Clinical trials are convocation tests Plasma – which contains antibodies to those who already had COVID-19 – as a treatment for people struggling with infection, but does not have enough plasma for those who may need it, and it Not proven to work.

This is why Dimitrov and his team determined to isolate genes for one or more antibodies that block the SARS-COV-2 virus, which would allow for mass production. In February, Wei Lee, PhD, assistant director of the Pitts Center for Therapeutic Antibodies and co-lead author of the research, began transferring through large libraries of antibody components created using human blood samples and many therapeutic antibodies. Candidates found, including Ab8. In record time.

Then Chien-Te Kent Tseng, Ph.D. A team from UTMB’s Center for Biodefense and Emerging Diseases and Galveston National Laboratory, under the leadership, tested Ab8 using the live SARS-CoV-2 virus. At very low concentrations, Ab8 completely inhibited the virus from entering cells. With those results in hand, Ralph Baric, PhD, and his UNC colleagues tested AB8 at varying concentrations in mice using a modified version of SARS-COV-2. Even at the lowest doses, the amount of infectious virus in those mice decreased by 10-fold compared to their untreated counterparts in AB8. Ab8 was also effective in treating and preventing SARS-CoV-2 infection in hamsters, as assessed by Darrick Falgerano, PhD, and colleagues at the University of Saskatchewan. Shriram Subramaniam, PhD, and his colleagues at the University of British Columbia demonstrated in a unique way that Ab8 neutralizes viruses so effectively using sophisticated electron microscopic techniques.

“The COVID-19 pandemic is a global challenge facing humanity, but there is potential to overcome it with biomedical science and human ingenuity,” said Mellors, also a distinguished professor of medicine who is Endear Chairperson of Global Elimination and AIDS at Pitt . “We hope that the antibodies we have discovered will contribute to that victory.”

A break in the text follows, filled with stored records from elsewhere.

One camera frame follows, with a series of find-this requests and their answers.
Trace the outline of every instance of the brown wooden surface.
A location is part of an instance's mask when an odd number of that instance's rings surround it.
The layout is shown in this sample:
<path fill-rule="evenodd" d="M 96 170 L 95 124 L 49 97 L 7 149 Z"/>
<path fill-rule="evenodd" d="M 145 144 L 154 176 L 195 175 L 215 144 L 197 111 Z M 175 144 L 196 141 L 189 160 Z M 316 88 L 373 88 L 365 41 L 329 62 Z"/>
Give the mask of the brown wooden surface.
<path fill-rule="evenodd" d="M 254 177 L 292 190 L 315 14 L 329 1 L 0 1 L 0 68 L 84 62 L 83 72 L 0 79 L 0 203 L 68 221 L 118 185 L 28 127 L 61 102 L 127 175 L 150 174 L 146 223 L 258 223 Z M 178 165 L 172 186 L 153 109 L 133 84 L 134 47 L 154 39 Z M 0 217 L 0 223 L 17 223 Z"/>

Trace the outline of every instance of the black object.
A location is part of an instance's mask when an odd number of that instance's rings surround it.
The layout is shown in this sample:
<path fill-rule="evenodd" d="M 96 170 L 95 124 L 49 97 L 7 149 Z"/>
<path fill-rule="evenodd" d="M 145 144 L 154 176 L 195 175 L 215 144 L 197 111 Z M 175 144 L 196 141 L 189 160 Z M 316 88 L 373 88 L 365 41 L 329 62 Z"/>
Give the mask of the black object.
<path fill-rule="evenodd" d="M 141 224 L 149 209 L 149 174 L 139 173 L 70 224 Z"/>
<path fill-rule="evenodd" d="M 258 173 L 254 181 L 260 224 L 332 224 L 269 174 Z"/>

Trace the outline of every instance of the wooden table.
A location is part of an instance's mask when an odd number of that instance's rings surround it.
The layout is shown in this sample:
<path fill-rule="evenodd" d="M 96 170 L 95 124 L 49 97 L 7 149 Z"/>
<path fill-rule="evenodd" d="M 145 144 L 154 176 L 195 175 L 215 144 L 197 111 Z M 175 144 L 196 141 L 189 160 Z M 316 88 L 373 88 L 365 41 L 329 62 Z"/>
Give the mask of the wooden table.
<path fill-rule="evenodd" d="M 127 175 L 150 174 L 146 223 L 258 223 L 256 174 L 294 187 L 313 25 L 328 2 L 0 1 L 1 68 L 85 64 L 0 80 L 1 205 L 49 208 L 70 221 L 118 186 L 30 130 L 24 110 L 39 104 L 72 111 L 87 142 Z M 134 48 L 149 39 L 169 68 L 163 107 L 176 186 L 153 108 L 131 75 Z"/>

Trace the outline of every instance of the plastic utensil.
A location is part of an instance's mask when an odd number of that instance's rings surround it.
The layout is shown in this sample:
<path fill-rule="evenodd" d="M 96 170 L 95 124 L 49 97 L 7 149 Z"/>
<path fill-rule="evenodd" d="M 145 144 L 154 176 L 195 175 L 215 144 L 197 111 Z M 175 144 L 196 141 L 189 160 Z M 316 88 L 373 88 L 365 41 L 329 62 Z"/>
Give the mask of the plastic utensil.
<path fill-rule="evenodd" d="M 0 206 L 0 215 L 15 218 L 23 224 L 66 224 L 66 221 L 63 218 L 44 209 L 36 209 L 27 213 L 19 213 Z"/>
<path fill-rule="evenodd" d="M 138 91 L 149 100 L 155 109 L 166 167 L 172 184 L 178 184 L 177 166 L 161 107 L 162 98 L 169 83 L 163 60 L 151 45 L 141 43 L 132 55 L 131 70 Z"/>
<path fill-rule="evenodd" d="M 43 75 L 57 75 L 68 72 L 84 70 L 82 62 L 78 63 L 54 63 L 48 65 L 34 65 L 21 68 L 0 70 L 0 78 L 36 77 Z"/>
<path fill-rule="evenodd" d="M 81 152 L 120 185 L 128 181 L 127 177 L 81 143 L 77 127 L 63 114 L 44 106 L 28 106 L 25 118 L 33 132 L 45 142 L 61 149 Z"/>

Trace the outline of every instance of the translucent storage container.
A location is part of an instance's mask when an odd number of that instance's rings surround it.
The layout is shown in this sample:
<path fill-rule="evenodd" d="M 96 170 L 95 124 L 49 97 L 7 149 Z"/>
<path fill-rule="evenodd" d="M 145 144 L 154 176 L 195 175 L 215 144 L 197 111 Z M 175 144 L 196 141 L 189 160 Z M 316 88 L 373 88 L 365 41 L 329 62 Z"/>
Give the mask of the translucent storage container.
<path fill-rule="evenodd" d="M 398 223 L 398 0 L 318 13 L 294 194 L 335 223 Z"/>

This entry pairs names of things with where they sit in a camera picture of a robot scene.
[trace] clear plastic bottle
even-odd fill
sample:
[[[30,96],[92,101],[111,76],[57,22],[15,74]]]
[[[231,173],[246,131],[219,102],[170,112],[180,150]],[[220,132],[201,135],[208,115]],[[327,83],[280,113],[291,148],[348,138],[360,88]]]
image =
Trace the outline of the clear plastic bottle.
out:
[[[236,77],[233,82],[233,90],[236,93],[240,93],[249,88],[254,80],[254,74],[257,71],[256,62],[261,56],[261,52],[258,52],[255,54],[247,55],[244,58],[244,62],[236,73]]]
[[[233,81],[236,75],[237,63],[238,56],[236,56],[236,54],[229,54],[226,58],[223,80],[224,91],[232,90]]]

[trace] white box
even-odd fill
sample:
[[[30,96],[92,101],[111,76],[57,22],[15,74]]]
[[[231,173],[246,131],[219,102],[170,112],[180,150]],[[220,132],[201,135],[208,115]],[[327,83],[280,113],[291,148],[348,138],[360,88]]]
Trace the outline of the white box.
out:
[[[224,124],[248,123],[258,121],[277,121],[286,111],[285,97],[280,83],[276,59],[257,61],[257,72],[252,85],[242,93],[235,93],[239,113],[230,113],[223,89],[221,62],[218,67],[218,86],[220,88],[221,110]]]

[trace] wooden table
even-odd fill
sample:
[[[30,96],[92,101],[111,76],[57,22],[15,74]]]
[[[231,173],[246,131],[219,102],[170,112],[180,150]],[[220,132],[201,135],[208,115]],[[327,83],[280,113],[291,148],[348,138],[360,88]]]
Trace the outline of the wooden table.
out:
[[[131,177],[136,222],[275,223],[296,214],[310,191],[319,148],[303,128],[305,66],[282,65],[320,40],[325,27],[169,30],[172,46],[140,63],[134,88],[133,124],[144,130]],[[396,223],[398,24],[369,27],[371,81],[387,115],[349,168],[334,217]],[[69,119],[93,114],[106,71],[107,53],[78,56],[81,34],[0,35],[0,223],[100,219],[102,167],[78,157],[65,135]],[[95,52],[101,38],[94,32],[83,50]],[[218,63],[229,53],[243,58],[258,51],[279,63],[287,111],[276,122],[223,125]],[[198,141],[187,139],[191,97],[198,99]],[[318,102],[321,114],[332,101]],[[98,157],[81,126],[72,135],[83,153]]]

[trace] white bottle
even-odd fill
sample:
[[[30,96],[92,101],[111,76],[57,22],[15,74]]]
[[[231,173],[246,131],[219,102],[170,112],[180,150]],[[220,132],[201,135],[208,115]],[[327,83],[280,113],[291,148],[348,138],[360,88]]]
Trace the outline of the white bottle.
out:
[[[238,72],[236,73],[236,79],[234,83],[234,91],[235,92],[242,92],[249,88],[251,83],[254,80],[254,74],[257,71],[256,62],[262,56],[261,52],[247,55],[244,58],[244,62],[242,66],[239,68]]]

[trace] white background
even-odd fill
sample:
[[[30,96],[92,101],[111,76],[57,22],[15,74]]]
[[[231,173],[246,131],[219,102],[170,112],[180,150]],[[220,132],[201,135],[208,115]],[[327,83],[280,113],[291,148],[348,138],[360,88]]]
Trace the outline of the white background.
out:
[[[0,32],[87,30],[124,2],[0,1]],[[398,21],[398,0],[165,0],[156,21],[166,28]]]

References: Wei Lee, Alexandra Shaffer, Swaralee S. Kulkarni, Zhenglei Liu, David R. Martinez, Chuan Chen, Zhua Sun, Sarah R. “High power of an insular human VH domain in a SAS-COV-2 animal model” by List. , Alexandra Drelich, Liang Zhang, Marcin L. Ura, Alison Berejuk, Sagar Chittori, Caroline Leopold, Dheeraj Mannar, Shanti S. Shriram Subramaniam, Ralph S. Barik and Dimeter s. Dimitrov, accepted 31 August 2020, Cell.
DOI: 10.1016 / j.cell.2020.09.007

Additional co-lead authors of this research are Pitt’s Jianglei Liu, MD, PhD; Alexandra Schaefer, PhD, and David R. Martinez, PhD, both of the University of North Carolina at Chapter Hill; And Swarley s. Kulkarni, M.Sc. of Saskatchewan University. Additional authors are Chuan Chen, PhD, Zhua Sun, PhD, Liang Zhang, PhD, all of Pitt; Sarah R. of the University of North Carolina at Chapel Hill Leist, PhD; Alexandra Drelich, Ph.D. of the University of Texas Medical Branch Marcin L. Ura, Ph.D., and Eric Peterson, MS, both of Abound Bio; And Alison Berejuk, PhD, Sagar Chittori, PhD, Caroline Leopold, PhD, Dheeraj Mannar, B.Sc., Shanti S. Srivastava, Ph.D., and Jing Zhu, Ph.D. ., All of the University of British Columbia.

This research was funded by the National Institutes of Health F32 AI152296, T32 AI007151, AI132178, AI108197 and P30CA016086, as well as UPMC; Burox Welcome Fund; Canada Excellence Research Chair Award; Genome BC, Canada; Canadian Institute for Health Research; And Canadian Foundation Innovation.